Ludo famously worked in DAF Trucks factory until he turned pro aged 29 in 1994.
 
Stage by stage guide



I agree with @nuke terrorist that I have little interest in it. I'll have it on TG4 beside me while I'm working but won't go out of my way to see the weekend stages.

I hope Eddie Dunbar can sneak a stage but there's no Sam Bennett this year. Strange decision, maybe, but he did ride the Giro already.

I was at the finish in Boulougne-sur-Mer in 2013 (stage 2 this year) when Peter Sagan won, so I've been up that climb at the finish. Steep as fuck. I found myself back there in 2023 and only really came to appreciate what a shithole it is.

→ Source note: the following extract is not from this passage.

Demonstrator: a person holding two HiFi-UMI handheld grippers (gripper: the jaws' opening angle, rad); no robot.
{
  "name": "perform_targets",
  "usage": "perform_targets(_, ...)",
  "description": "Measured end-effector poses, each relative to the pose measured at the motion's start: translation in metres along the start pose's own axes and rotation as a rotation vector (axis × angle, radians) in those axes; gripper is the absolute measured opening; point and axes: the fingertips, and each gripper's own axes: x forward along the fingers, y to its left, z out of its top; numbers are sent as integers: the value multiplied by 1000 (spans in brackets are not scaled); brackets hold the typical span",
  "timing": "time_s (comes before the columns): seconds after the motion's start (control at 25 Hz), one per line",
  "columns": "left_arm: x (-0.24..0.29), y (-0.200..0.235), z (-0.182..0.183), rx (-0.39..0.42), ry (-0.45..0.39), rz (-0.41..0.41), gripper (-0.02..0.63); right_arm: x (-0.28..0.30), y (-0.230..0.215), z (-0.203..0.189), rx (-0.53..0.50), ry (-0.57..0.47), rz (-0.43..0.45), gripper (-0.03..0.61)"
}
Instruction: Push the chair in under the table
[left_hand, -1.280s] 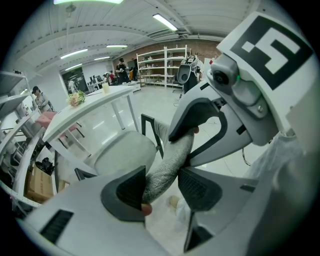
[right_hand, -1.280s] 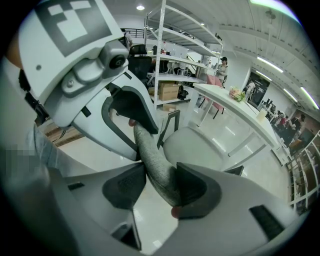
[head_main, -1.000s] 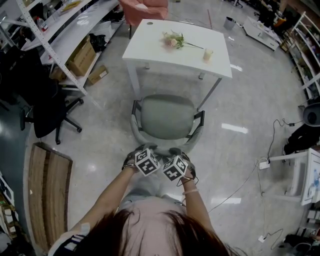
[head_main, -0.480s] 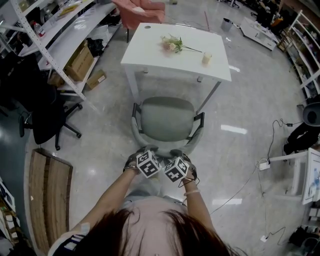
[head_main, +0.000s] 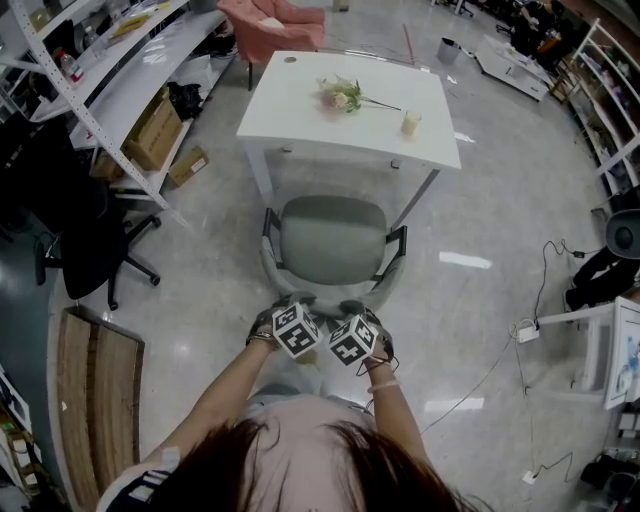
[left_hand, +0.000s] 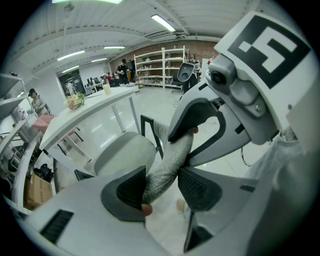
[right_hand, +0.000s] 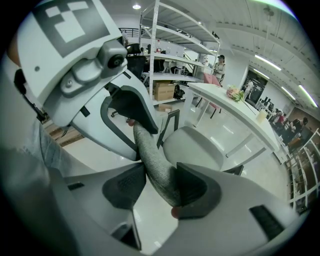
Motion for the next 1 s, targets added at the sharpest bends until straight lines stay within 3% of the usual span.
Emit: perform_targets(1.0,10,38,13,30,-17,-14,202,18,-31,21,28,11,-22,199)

I was over in Brittany/Normandy at the end of May and am kind of regretting that I didn't plan to head over on the boat for the first few days of this. Saint-Malo is a very cool spot so I'll definitely tune in to watch the start of stage 7.

July 22nd sees them going to the top of Ventoux. Back in the day I'd have taken a day off work to watch a stage like that but this year its probably only a matter of how much Vinegaard and Pogachar can beat the rest by.
 
We’re right beside the St Malo stage at the moment but it’s happening the day we need to drive in opposite direction for the ferry. It’s just far enough away from me to think it’s too much hassle too. Typical, I come to France most years and still have only seen the Tour in Dublin.
 
We’re right beside the St Malo stage at the moment but it’s happening the day we need to drive in opposite direction for the ferry. It’s just far enough away from me to think it’s too much hassle too. Typical, I come to France most years and still have only seen the Tour in Dublin.
I've never seen the Tour even in 1998.
Been to lots of other bike races in Ireland - Tour of Ireland, The Ras, national TT champs.
EDIT:
Never went to Nissan Classic either...
 
Went into a book shop today not knowing about this-
Would prefer Pippa wrote it on her own but this looks amazing. Epic bike racing with lots of characters, profound personal things and honest accounts of doping.
I have really struggled to read books in recent years but I should fly through this. 1000011232.jpg
 
Jacques Marinelli (15 December 1925 - 3 July 2025)
Jacques Marinelli was the oldest living malliot juane.
After the death of Emile Idee (1920 - 30 December 2024). I think Jacques was the last man alive who raced the Tour de France in the 1940's.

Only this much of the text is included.